ART LIVES TORIDE Where Art Is Born

Koichiro Azuma

Usually I create works combining iron and junk such as bicycles. I go to the metalworking workshop at the Toride Campus of Tokyo University of the Arts every day. As I always work with metalworking, I am dependent on the machines and equipment, so it is an indispensable place for me to work. The works I create are exhibited on the university campus, and in recent years, I have also exhibited large-scale works in Tokyo and other cities in the region.

Basically, I spend every day of my life thinking about my work. Even on days when I don’t go to the university, I work on orders, do drawings, and get qualifications to create large works of art (……). I also eat a lot, move around a lot, and live a healthy life. I sleep a lot in order to store energy for production.
While living in Toride and doing research, I found it meaningful to create works using bicycles, so recently I have been continuing a series of works using them.
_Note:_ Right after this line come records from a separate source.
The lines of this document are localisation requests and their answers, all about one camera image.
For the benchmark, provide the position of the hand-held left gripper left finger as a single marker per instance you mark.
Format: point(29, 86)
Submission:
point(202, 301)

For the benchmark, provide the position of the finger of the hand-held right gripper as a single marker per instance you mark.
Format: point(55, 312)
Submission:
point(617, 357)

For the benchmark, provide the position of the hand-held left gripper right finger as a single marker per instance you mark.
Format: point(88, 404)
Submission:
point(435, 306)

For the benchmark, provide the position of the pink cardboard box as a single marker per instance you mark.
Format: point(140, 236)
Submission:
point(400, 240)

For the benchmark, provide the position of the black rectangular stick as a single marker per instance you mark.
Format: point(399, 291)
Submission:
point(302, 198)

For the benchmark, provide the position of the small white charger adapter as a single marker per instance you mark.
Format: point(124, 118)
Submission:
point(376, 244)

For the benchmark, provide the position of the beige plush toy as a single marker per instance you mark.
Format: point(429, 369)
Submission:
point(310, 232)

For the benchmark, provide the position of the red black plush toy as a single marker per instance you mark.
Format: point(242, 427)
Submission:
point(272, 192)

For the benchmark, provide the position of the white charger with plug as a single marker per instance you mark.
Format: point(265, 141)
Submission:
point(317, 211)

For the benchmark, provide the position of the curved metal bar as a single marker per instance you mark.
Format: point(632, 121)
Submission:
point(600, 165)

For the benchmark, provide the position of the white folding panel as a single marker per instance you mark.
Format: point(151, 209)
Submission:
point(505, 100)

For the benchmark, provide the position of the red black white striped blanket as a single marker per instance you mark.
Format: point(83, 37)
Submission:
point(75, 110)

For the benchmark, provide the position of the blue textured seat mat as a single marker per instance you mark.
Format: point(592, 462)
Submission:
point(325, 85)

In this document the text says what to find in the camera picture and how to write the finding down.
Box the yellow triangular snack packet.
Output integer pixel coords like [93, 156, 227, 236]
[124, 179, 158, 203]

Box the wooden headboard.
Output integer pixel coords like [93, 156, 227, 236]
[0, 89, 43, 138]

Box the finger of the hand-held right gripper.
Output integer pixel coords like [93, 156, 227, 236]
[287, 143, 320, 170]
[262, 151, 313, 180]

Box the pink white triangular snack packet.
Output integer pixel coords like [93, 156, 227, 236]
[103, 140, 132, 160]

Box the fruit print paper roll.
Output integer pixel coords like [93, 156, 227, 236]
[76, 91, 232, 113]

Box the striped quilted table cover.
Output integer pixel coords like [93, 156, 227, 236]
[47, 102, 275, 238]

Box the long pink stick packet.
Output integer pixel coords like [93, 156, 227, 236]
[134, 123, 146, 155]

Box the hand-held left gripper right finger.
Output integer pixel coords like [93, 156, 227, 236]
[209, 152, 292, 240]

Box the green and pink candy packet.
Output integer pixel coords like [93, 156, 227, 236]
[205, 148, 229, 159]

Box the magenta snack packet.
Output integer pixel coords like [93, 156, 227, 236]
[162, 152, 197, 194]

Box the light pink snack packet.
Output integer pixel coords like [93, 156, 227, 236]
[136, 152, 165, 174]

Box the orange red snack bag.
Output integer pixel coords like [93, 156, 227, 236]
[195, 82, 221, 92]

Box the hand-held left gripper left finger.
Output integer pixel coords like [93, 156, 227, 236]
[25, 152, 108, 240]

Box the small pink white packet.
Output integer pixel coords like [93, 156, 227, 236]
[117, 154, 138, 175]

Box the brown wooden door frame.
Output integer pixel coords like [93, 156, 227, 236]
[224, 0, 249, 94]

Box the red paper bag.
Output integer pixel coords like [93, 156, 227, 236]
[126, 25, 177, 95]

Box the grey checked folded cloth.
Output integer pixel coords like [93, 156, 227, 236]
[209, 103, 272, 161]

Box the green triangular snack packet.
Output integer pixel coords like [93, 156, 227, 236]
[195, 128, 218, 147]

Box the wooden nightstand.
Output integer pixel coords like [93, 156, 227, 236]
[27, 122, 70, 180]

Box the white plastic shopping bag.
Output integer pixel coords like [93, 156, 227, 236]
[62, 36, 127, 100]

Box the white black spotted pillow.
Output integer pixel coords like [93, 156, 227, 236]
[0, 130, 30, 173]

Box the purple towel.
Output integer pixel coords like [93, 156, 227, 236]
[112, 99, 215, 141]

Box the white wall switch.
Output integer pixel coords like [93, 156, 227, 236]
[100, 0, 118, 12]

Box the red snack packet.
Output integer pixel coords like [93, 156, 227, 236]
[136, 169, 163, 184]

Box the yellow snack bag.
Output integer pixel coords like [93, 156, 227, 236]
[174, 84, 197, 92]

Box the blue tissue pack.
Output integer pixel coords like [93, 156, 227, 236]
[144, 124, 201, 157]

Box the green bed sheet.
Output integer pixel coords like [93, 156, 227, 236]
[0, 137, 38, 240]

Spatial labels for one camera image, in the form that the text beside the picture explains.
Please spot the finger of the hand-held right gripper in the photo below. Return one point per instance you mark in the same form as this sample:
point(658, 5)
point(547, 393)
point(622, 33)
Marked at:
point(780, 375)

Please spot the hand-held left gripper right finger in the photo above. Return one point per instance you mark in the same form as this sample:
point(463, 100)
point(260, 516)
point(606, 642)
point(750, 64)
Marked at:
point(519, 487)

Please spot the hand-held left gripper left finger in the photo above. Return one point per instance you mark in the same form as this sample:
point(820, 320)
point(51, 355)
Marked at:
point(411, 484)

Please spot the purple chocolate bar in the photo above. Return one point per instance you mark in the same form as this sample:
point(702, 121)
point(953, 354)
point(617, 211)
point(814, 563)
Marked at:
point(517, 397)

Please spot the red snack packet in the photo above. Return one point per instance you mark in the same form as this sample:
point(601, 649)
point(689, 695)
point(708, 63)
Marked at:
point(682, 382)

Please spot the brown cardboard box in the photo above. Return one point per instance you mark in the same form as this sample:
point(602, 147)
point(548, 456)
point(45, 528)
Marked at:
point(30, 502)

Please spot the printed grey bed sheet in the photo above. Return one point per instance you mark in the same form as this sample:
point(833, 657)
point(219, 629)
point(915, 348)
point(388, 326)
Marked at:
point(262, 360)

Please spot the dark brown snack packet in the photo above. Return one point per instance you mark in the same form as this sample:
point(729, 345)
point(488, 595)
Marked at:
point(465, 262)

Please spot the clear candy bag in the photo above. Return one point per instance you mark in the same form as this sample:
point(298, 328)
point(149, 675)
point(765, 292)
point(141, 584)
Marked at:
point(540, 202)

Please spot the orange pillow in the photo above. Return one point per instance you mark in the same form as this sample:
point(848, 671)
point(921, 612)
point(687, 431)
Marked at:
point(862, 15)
The material for this series is abandoned bicycles. Not only bicycles abandoned on the streets, but also those that are left unattended and exposed to the elements under the eaves of houses, which I call “domestic” abandoned bicycles.
In order to use them as material for my work, I first went door to door in Omonma, the area where the university is located. Later, when I needed a large number of bicycles, the Toride municipal office supported me.

 
 

“Kaitensuru Fuzai (Roating Absence)” (2020),Photo: Ikuya Takahashi

The work will be exhibited at the “Echigo-Tsumari Art Triennale 2021” (the work will be permanently installed for 10 years). I am very much looking forward to being able to practice the process of creating artworks while engaging with local people in other regions such as Niigata, as I did with the collection of abandoned bicycles in Toride, and to presenting my artwork creation, which started in a small region, on an international stage.
Because of the coronavirus pandemic, I am now in a situation where I cannot even present my work without presenting it online or in the form of data, but because I have experienced such an era, I have realized once again that I am not satisfied unless I create my work with my hands. I want to give it my all.
In this day and age, it has become commonplace to create or produce something in order to live.
I, myself whose heart was set on becoming an artist, don’t know how to live without art.First of all, until I am satisfied, I want to continue my artistic activities to the best of my ability, somehow eking out a living by creating artworks.